### [PROBLEM STATEMENT]
This task calls for copying every line of the records that includes the word "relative".

### [SOURCE MATERIAL]
BEGIN
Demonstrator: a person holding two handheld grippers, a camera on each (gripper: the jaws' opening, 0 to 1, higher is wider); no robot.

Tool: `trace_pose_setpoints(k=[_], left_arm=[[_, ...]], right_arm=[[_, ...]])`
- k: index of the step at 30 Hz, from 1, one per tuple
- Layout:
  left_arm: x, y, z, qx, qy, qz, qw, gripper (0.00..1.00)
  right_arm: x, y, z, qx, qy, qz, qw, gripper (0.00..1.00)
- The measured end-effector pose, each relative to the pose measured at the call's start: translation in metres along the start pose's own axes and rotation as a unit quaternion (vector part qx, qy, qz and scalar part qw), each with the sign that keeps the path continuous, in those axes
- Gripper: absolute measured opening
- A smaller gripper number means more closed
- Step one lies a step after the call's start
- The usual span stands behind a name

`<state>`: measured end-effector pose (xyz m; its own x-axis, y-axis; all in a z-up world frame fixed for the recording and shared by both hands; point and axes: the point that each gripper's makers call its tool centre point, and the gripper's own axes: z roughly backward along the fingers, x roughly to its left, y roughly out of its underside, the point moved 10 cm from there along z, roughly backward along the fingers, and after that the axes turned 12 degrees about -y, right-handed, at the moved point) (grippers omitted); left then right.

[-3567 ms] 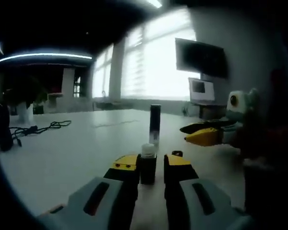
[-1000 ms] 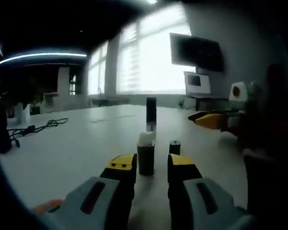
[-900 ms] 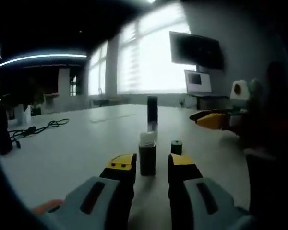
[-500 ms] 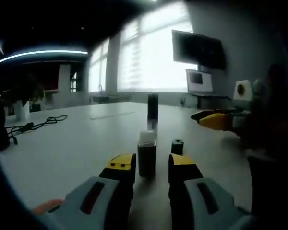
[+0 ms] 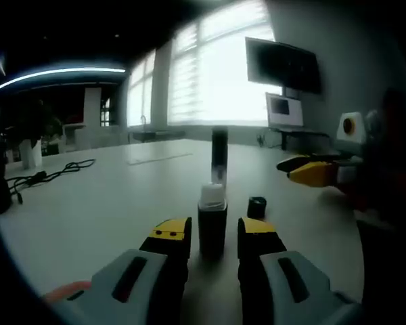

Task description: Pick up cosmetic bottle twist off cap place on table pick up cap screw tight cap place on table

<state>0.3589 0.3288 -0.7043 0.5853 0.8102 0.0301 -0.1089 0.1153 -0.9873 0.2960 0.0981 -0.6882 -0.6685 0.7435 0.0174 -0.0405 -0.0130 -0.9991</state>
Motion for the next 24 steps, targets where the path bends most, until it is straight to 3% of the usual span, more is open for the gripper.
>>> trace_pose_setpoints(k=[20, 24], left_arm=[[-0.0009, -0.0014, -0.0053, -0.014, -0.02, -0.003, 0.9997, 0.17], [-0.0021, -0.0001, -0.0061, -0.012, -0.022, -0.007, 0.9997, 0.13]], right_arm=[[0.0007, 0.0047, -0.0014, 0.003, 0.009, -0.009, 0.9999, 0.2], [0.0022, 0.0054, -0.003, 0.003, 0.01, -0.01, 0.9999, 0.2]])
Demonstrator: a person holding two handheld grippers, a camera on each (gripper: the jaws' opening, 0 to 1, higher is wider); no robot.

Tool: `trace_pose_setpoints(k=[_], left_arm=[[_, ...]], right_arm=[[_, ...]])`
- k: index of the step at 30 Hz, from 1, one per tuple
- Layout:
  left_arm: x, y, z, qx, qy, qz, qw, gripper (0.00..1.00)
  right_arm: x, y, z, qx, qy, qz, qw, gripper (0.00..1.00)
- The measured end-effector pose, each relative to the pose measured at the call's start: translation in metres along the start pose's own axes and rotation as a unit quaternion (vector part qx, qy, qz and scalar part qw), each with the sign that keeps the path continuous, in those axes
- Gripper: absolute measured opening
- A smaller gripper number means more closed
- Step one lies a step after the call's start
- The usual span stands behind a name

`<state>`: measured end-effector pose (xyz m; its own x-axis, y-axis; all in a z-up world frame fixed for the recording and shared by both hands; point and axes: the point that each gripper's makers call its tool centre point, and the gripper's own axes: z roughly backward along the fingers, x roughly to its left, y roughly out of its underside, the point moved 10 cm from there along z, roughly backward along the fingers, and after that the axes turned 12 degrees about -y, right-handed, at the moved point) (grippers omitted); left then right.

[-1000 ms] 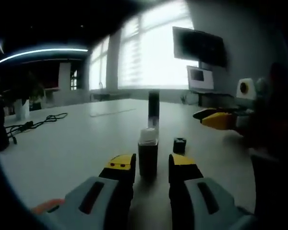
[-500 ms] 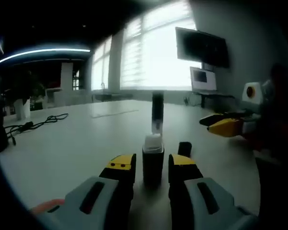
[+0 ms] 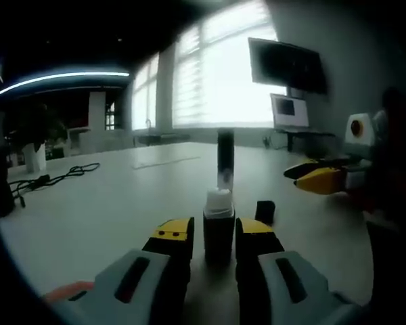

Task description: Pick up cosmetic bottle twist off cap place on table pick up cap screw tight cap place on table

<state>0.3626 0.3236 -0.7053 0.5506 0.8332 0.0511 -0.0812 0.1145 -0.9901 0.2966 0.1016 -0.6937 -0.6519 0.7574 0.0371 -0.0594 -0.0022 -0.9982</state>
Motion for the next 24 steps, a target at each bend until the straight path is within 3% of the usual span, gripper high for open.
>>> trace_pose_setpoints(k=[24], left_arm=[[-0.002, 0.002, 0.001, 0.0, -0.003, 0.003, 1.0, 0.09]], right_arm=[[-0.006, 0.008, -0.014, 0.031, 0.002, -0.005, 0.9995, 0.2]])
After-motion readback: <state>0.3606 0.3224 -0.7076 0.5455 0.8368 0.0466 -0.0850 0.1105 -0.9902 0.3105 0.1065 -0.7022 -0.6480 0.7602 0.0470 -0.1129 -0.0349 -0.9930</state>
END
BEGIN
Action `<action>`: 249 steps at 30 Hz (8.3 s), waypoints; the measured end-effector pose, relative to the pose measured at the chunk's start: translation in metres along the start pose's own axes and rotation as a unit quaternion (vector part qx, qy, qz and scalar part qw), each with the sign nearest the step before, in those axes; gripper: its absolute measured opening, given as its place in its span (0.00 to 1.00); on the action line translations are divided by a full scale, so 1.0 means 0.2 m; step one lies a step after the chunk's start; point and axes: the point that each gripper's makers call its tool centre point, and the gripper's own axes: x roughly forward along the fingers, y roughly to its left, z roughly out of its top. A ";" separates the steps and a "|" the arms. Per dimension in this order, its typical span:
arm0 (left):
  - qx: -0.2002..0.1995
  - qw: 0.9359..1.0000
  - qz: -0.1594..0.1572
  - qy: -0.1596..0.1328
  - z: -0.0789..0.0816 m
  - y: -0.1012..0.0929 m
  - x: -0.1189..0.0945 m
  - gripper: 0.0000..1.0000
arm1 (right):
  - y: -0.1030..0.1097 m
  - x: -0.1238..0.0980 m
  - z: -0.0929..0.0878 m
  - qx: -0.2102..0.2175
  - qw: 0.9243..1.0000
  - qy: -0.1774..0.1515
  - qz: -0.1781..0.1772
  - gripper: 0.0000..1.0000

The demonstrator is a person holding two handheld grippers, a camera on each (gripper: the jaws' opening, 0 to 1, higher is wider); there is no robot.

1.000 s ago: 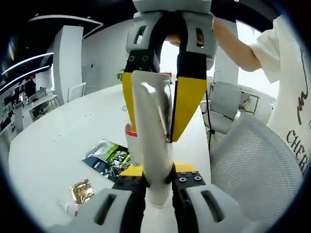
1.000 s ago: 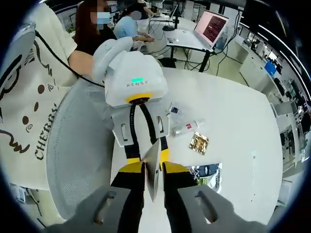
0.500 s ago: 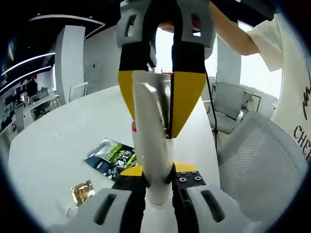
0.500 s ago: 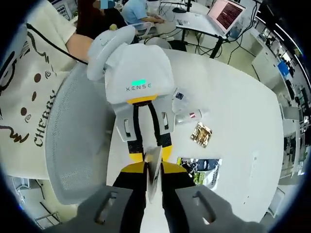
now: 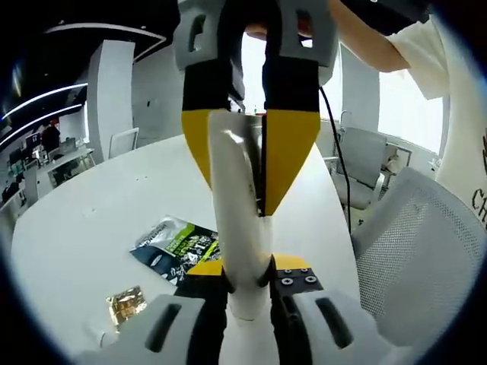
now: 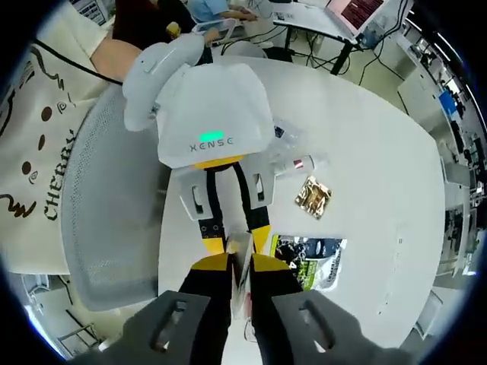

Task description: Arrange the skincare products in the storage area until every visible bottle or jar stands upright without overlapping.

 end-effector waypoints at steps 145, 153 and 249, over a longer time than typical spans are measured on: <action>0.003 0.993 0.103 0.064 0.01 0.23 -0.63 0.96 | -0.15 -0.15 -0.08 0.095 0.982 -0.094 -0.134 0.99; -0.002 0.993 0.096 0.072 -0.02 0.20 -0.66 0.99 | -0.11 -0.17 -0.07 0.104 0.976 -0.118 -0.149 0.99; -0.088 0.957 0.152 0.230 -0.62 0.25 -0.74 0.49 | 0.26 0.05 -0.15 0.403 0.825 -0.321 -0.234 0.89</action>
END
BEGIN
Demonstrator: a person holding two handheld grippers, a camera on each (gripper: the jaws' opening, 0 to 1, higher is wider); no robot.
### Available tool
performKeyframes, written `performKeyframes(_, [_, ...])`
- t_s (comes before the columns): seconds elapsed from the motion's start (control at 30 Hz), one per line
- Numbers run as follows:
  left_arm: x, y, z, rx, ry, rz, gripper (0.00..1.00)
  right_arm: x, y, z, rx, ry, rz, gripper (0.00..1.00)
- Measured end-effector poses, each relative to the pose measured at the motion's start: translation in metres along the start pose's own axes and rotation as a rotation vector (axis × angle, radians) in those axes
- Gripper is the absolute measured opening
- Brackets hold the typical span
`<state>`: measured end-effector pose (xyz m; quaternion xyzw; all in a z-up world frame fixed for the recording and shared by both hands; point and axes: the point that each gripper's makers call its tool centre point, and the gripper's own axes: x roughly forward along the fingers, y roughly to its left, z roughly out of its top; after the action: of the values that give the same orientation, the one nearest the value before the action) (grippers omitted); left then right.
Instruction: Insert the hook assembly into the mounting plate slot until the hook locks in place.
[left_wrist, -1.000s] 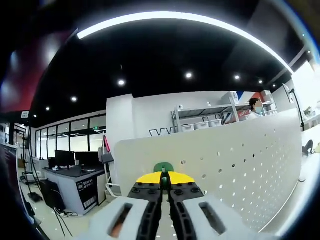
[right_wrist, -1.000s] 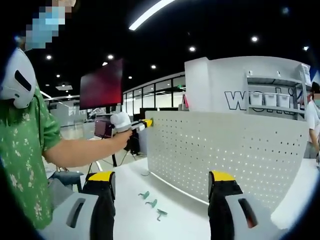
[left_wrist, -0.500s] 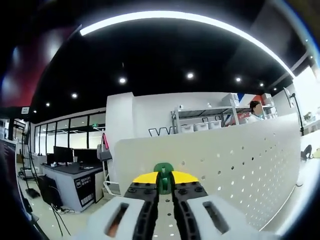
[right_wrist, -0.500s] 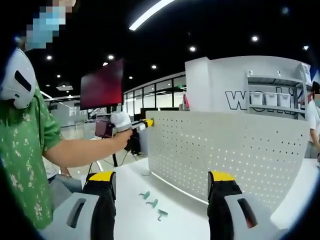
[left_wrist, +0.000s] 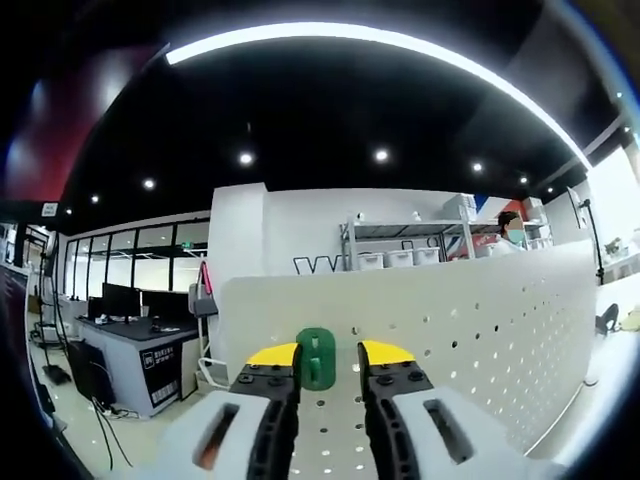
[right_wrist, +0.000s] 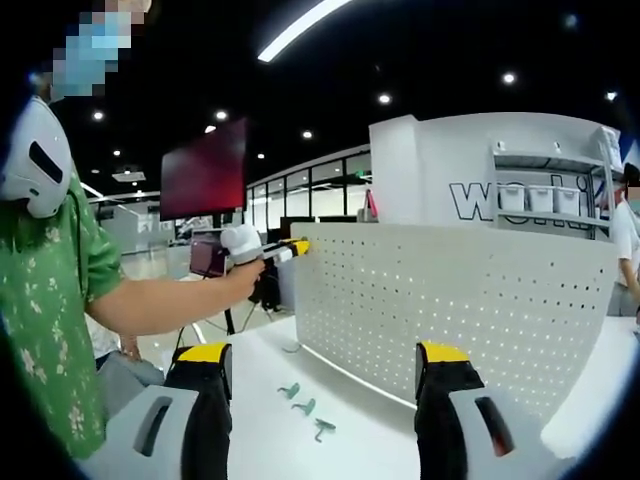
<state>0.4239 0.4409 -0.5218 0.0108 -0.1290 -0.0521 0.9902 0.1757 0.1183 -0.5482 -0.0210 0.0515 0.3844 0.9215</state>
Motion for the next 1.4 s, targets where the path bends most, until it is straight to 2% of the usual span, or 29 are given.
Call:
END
### [EXERCISE RESPONSE]
- The measured end-effector pose, each relative to the pose measured at the call's start: translation in metres along the start pose's own axes and rotation as a unit quaternion (vector part qx, qy, qz and scalar part qw), each with the sign that keeps the path continuous, in those axes
- The measured end-effector pose, each relative to the pose measured at the call's start: translation in metres along the start pose's own axes and rotation as a unit quaternion (vector part qx, qy, qz and scalar part qw), each with the sign that keeps the path continuous, in those axes
Action `<action>`: 249 steps at 30 Hz (8.3 s), waypoints; the measured end-effector pose, relative to the pose measured at the chunk's start: translation in metres along the start pose's own axes and rotation as a unit quaternion (vector part qx, qy, qz and scalar part qw), each with the sign nearest the step before, in those axes; gripper: its absolute measured opening, given as its place in its span (0.00 to 1.00); on the action line translations are divided by a full scale, so 1.0 means 0.2 m; step one lies a step after the chunk's start; point and axes: the point that each gripper's makers call its tool centre point, and the gripper's own axes: x roughly forward along the fingers, y roughly to its left, z roughly out of its top. A ";" separates the steps and a "|" the arms. Per dimension in this order, its typical span:
- Measured end-effector poses, each relative to the pose measured at the motion's start: translation in metres along the start pose's own axes and rotation as a rotation vector (axis × angle, radians) in those axes

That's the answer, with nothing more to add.